# [Exercise instructions]
Your task is to copy each line of the records that includes the string "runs".

# [Provided data]
^^^^^^^^^^^^^^^^

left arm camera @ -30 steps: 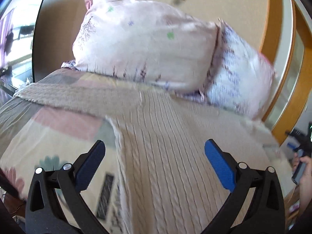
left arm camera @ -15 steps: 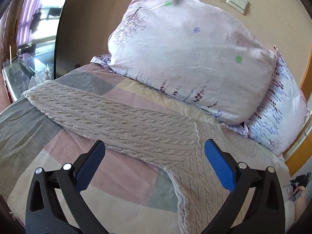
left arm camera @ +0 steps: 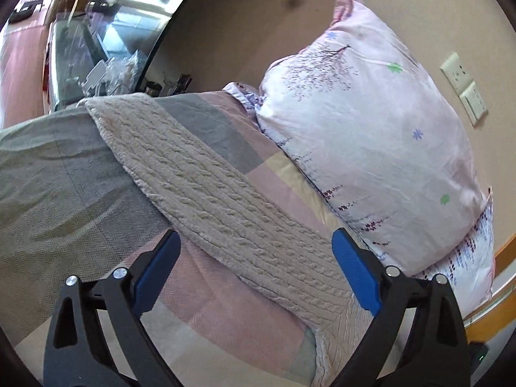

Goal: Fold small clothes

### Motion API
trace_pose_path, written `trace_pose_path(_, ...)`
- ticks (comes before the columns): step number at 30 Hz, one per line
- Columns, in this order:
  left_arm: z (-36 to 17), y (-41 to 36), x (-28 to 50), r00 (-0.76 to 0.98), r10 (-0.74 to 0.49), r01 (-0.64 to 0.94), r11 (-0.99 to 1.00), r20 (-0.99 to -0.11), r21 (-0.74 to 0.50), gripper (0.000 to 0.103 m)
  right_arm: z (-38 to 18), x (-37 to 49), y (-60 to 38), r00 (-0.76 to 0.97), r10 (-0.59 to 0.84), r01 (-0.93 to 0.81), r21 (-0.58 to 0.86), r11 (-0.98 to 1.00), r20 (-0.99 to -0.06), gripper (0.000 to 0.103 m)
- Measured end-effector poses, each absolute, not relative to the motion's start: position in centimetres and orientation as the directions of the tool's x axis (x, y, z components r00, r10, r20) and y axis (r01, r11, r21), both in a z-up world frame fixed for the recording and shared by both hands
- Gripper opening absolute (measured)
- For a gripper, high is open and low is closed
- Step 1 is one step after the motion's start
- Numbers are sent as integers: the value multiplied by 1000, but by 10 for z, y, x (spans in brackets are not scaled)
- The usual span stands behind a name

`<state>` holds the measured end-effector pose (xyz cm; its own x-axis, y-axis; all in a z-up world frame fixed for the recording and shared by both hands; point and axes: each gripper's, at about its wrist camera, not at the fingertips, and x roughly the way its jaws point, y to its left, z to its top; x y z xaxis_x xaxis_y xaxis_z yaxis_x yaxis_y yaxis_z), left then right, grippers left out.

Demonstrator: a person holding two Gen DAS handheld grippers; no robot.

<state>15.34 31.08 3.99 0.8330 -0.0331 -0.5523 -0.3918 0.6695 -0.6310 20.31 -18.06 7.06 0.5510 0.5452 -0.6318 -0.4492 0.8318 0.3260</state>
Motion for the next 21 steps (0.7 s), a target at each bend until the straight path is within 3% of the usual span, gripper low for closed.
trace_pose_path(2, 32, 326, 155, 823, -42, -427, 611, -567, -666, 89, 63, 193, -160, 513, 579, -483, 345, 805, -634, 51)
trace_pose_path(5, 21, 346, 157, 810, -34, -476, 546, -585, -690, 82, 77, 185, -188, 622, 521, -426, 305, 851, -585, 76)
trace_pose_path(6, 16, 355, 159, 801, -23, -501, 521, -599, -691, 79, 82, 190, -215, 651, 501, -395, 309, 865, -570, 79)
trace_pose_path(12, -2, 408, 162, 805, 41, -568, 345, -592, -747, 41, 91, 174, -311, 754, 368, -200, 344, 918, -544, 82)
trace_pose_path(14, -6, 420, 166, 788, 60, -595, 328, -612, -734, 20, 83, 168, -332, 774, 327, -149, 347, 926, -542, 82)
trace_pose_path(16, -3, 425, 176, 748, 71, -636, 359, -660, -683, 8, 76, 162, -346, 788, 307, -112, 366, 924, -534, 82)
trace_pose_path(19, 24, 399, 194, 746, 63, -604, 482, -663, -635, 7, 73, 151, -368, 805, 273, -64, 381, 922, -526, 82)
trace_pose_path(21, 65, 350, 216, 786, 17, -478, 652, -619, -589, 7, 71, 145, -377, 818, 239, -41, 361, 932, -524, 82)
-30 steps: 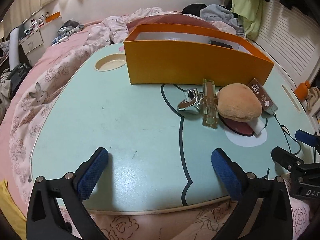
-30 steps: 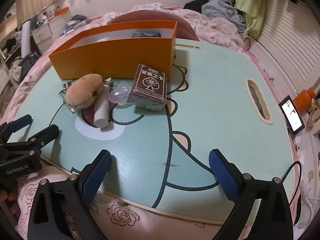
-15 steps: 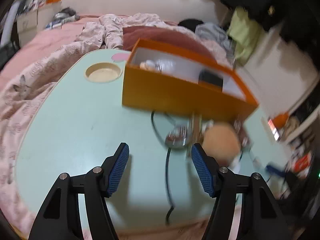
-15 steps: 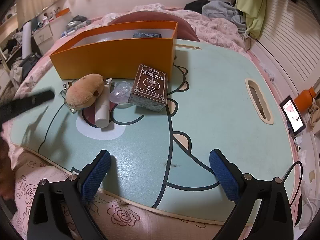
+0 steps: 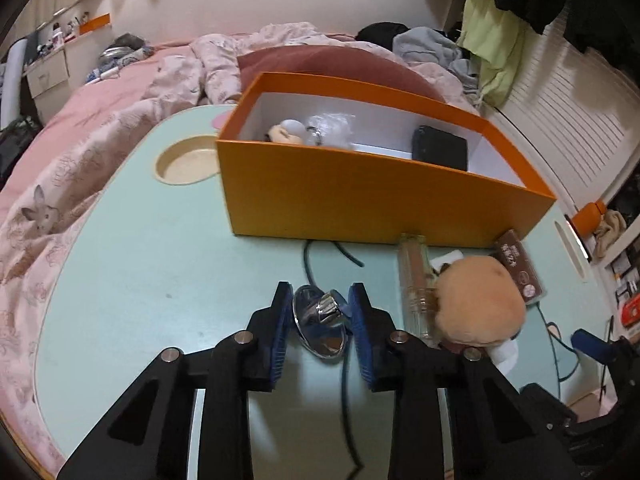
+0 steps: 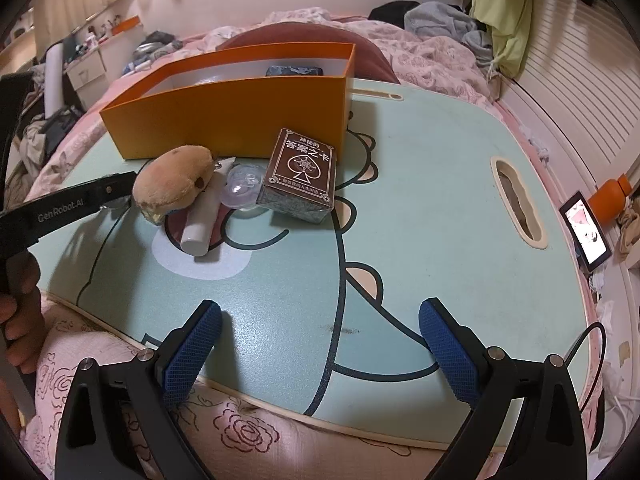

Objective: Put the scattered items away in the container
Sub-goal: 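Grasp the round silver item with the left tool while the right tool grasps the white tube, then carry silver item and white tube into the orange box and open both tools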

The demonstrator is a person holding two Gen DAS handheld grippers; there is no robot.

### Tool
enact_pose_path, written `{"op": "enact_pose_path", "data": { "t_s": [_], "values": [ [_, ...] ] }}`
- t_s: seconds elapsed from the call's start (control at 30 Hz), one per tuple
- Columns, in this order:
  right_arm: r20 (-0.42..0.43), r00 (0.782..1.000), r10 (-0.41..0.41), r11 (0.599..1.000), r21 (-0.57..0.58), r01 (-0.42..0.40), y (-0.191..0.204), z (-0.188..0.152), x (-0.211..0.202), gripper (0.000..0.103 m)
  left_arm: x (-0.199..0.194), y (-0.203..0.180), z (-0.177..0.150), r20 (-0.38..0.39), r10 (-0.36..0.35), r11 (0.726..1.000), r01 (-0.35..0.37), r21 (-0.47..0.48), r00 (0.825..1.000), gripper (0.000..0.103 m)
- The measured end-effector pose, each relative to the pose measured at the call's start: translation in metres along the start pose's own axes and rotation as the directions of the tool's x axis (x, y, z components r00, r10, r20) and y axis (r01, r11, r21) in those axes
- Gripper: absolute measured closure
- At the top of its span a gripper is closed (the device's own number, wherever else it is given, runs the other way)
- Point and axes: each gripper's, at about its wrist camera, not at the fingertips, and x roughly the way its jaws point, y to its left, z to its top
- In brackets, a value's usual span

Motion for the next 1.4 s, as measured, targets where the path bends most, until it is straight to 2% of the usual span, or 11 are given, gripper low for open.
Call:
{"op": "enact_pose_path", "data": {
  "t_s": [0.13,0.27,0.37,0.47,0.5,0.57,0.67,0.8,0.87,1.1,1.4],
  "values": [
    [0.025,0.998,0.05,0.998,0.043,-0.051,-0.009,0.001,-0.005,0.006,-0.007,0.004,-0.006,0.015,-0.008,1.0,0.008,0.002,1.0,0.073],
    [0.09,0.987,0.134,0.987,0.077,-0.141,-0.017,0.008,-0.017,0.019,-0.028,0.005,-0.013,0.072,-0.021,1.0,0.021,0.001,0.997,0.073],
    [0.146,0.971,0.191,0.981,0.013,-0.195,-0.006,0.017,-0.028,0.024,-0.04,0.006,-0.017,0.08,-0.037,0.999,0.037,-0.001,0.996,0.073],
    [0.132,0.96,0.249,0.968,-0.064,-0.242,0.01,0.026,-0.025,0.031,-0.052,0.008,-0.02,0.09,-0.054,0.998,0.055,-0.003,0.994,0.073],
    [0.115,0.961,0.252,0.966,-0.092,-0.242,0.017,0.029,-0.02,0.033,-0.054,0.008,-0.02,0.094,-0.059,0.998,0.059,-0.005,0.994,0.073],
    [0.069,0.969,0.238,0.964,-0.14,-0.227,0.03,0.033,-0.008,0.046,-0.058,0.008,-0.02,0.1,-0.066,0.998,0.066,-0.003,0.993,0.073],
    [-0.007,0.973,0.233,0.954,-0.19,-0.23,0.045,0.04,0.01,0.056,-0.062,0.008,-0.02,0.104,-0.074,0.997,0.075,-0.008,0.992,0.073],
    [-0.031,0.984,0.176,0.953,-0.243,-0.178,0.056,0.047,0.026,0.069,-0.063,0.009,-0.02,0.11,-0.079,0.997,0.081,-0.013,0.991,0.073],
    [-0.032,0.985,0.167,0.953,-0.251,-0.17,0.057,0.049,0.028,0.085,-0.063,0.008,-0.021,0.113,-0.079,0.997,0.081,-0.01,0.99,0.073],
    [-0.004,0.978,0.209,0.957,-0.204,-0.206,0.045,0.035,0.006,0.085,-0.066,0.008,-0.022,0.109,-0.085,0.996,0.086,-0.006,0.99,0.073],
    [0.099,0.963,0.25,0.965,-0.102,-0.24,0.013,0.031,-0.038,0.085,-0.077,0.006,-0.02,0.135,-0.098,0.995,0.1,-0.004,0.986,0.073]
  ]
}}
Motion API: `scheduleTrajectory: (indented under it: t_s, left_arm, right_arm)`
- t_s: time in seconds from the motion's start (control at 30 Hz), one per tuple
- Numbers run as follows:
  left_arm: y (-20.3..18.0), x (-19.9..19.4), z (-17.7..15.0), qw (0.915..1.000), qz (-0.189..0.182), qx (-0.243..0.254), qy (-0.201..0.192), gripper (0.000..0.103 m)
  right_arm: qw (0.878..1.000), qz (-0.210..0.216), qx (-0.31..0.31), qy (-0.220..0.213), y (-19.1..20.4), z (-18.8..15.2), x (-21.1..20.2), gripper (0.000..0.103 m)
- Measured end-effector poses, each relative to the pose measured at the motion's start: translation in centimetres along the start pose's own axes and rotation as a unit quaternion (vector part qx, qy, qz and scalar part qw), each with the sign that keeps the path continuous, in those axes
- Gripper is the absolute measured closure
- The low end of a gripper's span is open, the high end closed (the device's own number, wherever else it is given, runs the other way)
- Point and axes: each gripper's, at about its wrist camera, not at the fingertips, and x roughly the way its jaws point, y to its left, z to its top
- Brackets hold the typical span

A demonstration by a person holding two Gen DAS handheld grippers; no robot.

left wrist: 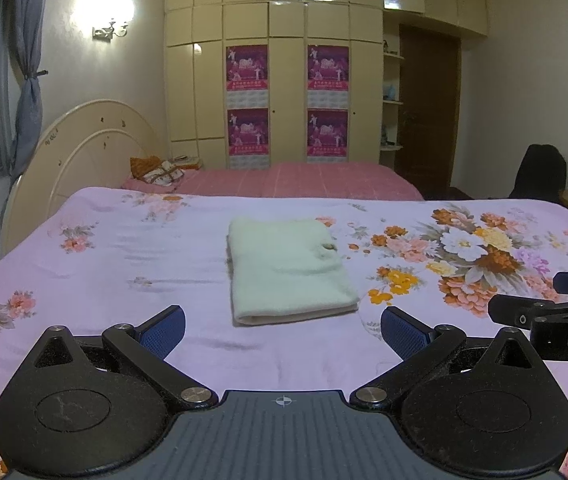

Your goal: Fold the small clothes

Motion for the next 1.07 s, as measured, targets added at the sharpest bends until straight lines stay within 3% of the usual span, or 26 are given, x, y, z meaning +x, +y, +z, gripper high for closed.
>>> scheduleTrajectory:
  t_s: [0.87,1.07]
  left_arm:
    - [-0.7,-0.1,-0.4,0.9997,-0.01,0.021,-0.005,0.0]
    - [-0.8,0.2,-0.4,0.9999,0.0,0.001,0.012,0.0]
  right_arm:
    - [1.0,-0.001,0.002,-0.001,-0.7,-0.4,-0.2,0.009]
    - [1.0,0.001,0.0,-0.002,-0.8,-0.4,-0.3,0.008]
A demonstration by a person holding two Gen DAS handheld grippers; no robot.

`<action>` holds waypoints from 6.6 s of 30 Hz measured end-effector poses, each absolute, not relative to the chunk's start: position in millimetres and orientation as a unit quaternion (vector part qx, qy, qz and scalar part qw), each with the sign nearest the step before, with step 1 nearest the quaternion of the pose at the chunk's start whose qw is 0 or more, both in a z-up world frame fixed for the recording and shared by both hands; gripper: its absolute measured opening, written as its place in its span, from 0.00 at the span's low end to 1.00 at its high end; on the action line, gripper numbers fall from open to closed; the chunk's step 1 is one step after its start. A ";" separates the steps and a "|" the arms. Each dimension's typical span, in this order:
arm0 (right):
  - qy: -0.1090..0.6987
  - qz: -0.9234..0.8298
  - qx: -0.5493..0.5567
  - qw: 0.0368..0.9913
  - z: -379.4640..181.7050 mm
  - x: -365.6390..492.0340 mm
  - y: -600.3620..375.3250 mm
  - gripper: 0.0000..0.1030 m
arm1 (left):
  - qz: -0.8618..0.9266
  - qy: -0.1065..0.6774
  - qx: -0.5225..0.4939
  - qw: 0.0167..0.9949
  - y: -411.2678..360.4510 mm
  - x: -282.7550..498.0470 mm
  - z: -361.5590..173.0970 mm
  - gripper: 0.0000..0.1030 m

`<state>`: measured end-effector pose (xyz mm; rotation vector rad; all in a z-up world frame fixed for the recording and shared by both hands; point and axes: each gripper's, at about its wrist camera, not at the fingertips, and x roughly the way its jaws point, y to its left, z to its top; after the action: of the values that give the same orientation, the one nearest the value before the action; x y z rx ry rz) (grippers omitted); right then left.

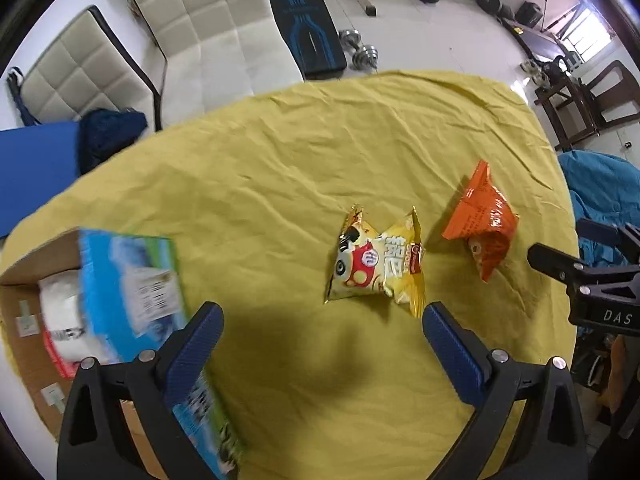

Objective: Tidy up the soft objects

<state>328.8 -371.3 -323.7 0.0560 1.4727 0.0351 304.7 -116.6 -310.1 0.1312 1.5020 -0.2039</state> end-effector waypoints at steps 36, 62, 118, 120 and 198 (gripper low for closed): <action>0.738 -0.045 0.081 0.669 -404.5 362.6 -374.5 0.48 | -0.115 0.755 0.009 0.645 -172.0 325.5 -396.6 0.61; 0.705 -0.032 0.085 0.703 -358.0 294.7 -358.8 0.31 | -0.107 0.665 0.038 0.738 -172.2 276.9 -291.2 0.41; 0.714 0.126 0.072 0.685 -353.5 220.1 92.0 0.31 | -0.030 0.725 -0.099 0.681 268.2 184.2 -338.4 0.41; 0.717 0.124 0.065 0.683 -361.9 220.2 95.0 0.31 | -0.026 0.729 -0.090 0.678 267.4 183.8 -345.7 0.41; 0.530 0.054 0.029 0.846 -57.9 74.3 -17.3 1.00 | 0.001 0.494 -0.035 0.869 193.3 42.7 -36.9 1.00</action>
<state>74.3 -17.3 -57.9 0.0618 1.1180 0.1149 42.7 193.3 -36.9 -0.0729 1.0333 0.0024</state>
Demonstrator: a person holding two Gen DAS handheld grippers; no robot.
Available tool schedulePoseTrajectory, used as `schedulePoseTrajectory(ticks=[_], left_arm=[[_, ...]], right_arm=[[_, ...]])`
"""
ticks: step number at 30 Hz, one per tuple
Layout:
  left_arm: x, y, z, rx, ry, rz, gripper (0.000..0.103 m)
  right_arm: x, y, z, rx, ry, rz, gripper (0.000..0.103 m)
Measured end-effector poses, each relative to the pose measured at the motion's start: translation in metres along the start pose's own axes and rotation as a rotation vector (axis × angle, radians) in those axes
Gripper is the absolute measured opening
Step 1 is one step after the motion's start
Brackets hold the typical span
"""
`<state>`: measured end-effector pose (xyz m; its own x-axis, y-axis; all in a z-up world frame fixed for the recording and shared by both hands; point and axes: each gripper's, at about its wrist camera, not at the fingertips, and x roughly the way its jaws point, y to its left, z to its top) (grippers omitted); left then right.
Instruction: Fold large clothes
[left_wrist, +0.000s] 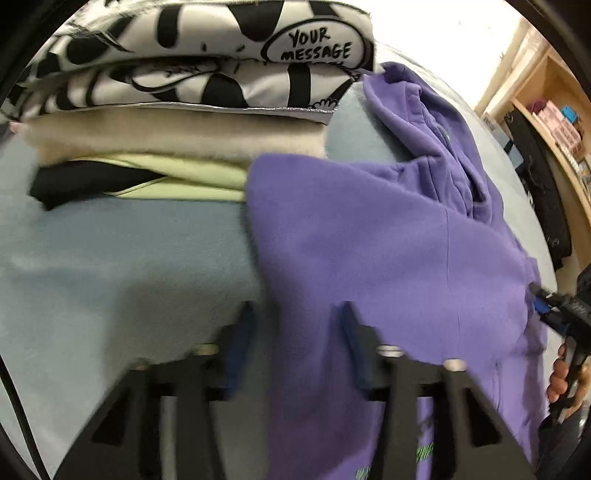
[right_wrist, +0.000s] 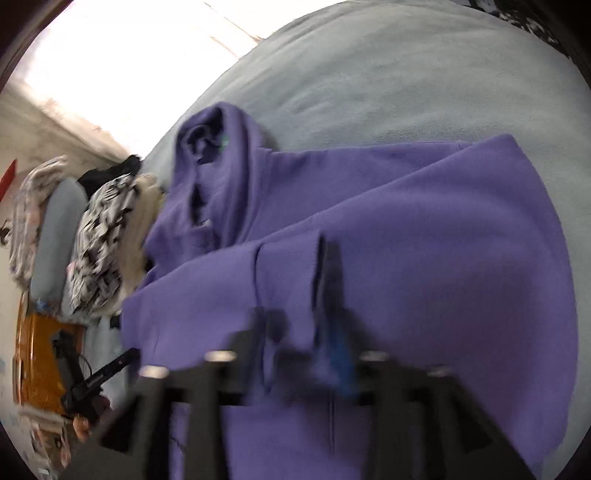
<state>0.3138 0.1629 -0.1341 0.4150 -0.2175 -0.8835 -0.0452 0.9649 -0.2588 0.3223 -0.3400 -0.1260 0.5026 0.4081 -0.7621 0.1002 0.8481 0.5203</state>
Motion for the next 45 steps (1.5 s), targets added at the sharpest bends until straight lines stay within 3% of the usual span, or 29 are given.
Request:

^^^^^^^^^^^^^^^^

# [Answer section]
- At the top of its span a gripper is closed (the device's own number, wherever else it is given, runs the other way)
- The low end of a gripper's span is open, the high end closed (the device's own number, wherever else it is given, runs the other way)

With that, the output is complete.